#### RECORDS
__________________________________________________
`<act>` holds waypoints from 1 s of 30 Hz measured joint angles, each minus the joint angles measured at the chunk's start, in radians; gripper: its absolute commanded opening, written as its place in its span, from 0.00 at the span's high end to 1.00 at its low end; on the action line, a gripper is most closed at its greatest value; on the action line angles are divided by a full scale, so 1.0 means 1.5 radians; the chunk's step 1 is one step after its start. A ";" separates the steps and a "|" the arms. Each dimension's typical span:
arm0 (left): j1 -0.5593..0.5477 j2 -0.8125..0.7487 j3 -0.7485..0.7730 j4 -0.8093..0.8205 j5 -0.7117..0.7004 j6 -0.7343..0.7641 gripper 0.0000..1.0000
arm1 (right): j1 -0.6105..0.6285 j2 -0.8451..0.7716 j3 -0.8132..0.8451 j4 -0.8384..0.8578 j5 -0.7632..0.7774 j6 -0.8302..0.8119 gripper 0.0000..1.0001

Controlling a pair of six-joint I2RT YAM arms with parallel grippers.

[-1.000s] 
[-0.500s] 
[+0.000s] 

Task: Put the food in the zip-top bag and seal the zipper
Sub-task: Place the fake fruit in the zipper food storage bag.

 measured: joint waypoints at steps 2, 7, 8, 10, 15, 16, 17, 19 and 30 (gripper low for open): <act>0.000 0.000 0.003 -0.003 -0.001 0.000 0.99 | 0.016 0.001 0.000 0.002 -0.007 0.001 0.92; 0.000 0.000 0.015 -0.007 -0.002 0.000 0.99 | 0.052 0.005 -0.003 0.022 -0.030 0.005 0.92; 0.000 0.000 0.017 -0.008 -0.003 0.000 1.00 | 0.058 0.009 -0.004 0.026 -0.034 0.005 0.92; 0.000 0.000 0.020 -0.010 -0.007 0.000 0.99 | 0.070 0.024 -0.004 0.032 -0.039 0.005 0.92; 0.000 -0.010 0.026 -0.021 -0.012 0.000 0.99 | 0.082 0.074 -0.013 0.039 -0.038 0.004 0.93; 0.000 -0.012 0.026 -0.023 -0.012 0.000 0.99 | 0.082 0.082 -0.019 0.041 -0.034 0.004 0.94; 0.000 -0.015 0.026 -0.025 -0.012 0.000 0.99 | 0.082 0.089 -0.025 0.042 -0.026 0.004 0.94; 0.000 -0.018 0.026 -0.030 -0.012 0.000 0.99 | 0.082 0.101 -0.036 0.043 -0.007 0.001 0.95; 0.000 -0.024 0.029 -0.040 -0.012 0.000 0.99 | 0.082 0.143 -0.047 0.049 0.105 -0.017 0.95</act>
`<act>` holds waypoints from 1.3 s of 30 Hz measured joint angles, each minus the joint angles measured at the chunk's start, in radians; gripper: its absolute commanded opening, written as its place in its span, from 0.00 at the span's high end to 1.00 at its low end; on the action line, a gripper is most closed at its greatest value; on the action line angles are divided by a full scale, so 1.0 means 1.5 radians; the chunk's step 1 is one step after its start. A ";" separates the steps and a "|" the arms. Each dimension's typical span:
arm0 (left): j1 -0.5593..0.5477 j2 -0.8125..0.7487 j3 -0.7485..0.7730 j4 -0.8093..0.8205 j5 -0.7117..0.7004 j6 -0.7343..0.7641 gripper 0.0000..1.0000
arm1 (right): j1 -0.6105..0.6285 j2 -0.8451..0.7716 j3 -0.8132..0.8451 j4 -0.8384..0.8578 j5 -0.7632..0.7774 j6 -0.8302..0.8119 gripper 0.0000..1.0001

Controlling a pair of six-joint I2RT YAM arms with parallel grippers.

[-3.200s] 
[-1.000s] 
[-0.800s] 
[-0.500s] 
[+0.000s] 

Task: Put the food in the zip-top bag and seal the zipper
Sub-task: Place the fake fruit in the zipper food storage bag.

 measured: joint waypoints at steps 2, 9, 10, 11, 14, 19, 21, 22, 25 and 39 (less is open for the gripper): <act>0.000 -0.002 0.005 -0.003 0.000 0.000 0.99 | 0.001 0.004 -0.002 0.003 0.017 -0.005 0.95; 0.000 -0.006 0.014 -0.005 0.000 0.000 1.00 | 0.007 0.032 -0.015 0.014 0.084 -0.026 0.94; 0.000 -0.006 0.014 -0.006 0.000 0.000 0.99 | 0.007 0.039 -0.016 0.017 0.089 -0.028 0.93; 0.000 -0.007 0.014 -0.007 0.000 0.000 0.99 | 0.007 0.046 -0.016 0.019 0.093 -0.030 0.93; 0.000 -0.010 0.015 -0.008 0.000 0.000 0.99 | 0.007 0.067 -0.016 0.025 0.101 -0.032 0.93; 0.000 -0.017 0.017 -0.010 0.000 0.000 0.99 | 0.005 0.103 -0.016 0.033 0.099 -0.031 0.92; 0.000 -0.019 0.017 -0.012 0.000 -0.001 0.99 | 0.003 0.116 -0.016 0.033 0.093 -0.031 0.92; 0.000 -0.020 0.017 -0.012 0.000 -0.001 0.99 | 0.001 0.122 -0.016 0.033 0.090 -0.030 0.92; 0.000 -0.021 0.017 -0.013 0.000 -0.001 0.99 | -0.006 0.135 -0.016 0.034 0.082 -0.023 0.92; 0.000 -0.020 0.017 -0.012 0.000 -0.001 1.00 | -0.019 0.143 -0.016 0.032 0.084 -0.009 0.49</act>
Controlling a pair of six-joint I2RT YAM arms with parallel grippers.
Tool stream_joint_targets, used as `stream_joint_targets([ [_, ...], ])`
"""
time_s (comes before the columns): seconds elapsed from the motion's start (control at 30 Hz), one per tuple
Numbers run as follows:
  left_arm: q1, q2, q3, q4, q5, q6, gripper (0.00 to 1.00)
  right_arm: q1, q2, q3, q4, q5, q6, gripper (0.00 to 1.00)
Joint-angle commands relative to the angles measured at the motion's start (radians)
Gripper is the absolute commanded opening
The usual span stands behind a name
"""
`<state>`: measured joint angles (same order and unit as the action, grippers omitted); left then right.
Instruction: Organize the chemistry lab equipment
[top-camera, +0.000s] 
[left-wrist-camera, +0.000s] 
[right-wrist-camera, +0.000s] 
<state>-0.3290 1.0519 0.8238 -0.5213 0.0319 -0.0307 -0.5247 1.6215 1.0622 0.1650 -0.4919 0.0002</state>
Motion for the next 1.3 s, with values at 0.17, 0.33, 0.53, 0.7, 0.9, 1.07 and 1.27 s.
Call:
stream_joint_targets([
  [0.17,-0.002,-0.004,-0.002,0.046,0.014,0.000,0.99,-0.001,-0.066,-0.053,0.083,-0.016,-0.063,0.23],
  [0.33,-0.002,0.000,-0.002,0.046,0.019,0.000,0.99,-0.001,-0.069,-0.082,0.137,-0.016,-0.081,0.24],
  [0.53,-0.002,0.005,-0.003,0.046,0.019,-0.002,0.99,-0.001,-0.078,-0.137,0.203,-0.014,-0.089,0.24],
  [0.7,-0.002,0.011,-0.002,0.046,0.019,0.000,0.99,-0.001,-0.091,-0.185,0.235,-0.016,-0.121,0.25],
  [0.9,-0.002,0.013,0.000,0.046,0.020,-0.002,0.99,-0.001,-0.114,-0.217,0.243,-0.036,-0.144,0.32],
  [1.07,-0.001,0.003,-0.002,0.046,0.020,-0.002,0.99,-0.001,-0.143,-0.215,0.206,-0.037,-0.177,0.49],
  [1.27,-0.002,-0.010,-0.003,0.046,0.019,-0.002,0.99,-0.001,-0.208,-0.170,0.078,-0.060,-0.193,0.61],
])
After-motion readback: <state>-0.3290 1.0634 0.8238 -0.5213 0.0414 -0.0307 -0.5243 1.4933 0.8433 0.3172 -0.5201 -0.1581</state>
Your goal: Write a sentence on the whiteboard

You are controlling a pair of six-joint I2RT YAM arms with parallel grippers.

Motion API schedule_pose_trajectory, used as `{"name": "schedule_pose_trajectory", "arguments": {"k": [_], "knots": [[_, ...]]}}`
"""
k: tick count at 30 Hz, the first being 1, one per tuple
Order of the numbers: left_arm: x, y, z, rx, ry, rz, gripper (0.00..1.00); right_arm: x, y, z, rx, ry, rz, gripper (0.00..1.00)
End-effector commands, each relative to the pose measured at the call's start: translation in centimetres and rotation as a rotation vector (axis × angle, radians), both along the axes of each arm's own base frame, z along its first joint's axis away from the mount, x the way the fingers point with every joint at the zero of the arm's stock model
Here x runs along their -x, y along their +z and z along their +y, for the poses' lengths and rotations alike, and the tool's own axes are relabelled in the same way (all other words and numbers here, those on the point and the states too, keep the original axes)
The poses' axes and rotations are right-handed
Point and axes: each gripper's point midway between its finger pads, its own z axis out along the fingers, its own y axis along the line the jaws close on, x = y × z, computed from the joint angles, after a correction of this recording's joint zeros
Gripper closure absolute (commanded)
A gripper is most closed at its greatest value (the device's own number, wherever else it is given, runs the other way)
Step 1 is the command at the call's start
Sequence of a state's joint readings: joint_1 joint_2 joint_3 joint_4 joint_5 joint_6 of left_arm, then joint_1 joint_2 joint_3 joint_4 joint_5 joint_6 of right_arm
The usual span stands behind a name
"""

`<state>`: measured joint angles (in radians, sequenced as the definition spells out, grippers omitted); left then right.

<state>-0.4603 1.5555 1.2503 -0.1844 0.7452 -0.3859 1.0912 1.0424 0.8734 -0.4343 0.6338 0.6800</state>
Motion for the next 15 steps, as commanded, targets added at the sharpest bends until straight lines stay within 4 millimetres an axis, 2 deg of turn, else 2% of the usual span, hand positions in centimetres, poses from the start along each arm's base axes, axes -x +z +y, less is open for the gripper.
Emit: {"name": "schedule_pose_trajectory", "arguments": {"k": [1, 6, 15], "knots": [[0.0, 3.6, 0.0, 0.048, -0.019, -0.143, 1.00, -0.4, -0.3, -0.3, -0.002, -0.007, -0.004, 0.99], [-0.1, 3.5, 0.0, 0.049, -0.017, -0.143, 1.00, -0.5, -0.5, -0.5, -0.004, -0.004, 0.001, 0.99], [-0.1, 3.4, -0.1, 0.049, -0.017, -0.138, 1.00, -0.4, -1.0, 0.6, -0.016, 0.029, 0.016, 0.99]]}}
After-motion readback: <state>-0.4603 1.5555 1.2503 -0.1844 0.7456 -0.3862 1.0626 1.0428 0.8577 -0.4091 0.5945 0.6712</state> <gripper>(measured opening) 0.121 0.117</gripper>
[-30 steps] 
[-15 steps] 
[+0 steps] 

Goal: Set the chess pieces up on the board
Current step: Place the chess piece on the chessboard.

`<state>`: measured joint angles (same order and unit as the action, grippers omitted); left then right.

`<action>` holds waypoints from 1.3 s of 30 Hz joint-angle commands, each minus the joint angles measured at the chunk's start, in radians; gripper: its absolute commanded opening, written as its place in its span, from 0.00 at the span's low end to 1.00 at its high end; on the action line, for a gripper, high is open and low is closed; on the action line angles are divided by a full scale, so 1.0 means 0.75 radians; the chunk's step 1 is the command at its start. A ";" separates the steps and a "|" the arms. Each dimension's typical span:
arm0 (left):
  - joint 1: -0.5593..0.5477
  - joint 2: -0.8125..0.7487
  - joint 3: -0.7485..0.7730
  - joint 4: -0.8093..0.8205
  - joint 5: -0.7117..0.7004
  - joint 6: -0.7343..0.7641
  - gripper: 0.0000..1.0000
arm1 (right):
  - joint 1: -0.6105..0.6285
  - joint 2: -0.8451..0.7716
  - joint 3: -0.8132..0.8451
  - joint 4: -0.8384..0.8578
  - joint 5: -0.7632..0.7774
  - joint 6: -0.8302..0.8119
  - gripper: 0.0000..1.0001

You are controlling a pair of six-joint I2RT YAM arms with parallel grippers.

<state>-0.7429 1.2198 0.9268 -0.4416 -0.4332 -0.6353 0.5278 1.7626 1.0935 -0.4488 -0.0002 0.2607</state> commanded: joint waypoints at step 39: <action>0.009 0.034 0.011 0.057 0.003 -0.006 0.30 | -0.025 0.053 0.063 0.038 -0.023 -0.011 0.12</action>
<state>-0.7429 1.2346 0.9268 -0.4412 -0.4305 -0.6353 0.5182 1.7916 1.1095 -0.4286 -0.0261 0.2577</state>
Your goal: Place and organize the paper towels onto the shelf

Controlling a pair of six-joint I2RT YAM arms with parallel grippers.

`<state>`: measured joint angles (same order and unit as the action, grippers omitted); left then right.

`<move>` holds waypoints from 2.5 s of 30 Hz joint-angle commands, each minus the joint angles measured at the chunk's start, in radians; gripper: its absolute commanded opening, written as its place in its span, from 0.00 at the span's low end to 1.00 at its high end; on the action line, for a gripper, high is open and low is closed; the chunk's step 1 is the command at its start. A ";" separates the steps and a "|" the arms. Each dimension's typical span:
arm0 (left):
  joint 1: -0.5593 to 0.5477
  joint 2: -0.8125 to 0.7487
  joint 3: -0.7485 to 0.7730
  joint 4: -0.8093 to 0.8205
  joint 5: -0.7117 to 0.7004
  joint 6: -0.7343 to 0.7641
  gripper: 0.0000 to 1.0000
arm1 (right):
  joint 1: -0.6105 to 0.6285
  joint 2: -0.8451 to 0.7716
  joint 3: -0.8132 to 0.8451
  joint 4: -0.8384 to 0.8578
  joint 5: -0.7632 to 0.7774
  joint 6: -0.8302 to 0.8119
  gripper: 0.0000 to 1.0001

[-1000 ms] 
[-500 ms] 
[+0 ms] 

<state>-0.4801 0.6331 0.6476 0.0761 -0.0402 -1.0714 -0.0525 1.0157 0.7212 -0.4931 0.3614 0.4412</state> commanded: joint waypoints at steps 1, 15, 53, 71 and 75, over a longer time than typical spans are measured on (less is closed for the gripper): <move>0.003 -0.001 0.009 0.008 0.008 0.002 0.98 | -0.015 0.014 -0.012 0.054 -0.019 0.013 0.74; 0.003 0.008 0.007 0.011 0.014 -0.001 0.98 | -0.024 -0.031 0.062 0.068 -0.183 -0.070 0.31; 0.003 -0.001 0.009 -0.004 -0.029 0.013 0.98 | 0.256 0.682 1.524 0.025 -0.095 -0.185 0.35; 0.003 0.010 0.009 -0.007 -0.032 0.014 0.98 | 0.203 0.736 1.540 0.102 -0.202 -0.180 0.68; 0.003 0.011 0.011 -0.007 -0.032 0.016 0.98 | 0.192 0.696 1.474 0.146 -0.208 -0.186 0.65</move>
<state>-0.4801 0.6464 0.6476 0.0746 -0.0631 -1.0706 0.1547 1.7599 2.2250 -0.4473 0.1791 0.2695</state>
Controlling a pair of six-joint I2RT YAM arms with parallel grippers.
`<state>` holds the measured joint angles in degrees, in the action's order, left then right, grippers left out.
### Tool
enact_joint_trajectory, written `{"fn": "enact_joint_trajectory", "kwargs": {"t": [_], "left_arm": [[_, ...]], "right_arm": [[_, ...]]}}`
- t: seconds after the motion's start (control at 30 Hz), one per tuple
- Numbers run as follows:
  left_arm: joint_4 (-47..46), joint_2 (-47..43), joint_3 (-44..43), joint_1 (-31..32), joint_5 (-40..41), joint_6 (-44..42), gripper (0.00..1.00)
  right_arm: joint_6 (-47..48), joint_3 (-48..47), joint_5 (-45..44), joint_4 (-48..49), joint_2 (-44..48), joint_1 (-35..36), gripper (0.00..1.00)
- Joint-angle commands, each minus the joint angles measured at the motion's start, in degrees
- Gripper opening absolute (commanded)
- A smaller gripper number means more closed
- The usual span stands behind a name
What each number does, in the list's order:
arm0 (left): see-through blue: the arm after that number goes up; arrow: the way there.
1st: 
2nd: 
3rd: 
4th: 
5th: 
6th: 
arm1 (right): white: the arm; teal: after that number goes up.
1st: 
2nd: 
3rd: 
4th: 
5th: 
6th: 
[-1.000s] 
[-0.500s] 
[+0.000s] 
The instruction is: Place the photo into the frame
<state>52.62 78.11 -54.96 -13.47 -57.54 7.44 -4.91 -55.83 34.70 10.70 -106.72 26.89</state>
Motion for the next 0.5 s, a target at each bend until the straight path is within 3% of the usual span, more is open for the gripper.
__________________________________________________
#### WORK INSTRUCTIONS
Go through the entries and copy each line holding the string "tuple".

#### FINISHED TASK
time_s (comes before the columns): seconds elapsed from the motion's start (control at 30 Hz), one per tuple
k: tick count at 30 Hz, the first being 1, one per tuple
- t: seconds after the motion's start (control at 30 Hz), one per tuple

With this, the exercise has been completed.